Kabarett Rolf Miller gastiert am 13. März in der Stadthalle

Ein „Chaos der Pointen“

Archivartikel

Tauberbischofsheim.Hier der ausländerfeindliche Syrer, da der vegane Jäger, dort Achim, Jürgen und Rolf, wie immer zu viert im Sixpack, „all inclusive“. Alles scheint wie immer, und bleibt genauso anders. Die Zeiten ändern sich, Rolf Miller bleibt – trocken wie eh und je, in seiner unnachahmlichen Selbstgefälligkeit. „Me, myself and I“ – wo ist das Problem, ich bin mir genug – aber damit reicht es jetzt endlich noch lange nicht. „Obacht Miller“ – unter diesem Titel kommt der Kabarettist mit seinem neuen Programm am Freitag, 13. März, um 20 Uhr in die Tauberbischofsheimer Stadthalle. Das Halbsatz-Phänomen zeigt erneut, dass man nicht alles glauben darf, was man denkt.

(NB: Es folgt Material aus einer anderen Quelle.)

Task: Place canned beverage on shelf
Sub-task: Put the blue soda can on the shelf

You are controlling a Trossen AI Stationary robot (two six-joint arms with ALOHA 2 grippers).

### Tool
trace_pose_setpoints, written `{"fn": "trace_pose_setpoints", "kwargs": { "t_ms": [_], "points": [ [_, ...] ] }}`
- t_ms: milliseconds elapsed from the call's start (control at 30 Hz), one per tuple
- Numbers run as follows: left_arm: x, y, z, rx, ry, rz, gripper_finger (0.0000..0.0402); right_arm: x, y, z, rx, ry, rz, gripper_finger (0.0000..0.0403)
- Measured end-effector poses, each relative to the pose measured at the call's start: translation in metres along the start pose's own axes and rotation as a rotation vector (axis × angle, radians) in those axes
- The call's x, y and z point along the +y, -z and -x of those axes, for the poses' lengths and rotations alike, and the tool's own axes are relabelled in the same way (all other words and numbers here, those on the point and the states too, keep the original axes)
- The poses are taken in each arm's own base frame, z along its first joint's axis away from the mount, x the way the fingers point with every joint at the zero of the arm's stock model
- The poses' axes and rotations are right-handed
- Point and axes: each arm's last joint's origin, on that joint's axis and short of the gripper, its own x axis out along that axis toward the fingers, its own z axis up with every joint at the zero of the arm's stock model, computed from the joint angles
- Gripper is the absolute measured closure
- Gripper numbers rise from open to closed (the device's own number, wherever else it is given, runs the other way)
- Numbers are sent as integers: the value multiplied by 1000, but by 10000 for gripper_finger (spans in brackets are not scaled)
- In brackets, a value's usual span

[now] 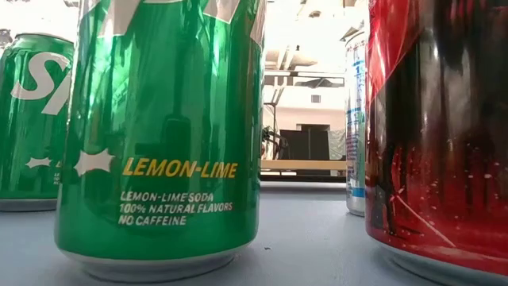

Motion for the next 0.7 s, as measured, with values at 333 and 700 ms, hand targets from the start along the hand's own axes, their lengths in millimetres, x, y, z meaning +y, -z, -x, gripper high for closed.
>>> {"fn": "trace_pose_setpoints", "kwargs": {
  "t_ms": [333, 700],
  "points": [
    [25, 29, -36, 52, 94, -44, 193, -8, -10, -10, 5, 49, 41, 78],
    [48, 31, -39, 133, 112, -111, 193, -16, -20, -19, 1, 75, 88, 78]
  ]
}}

Wie immer weiß Miller nicht, was er sagt, und meint es genauso, denn wenn gesicherte Ahnungen in spritzwasserdichte Tatsachen münden, wer erliegt da nicht Millers Charme?“, heißt es in einer Pressemitteilung. Miller verspricht ein „Chaos der verqueren Pointen, mal ums Eck, mal gerade, mit und ohne Dings.“ Und der Satiriker lässt wie immer nichts aus: die Notwendigkeit eines Atomkriegs, das unerlässliche Selfie beim Autobahngaffen, oder Jogis Jungs nach der Putin-WM. Millers Humor geht nach wie vor von hinten durch die Brust, nach dem Prinzip des großen Philosophen Bobby Robbson: „Wir haben den Gegner nicht unterschätzt, wir haben nur nicht geglaubt, dass er so gut ist.“ Karten gibt es bei den FN.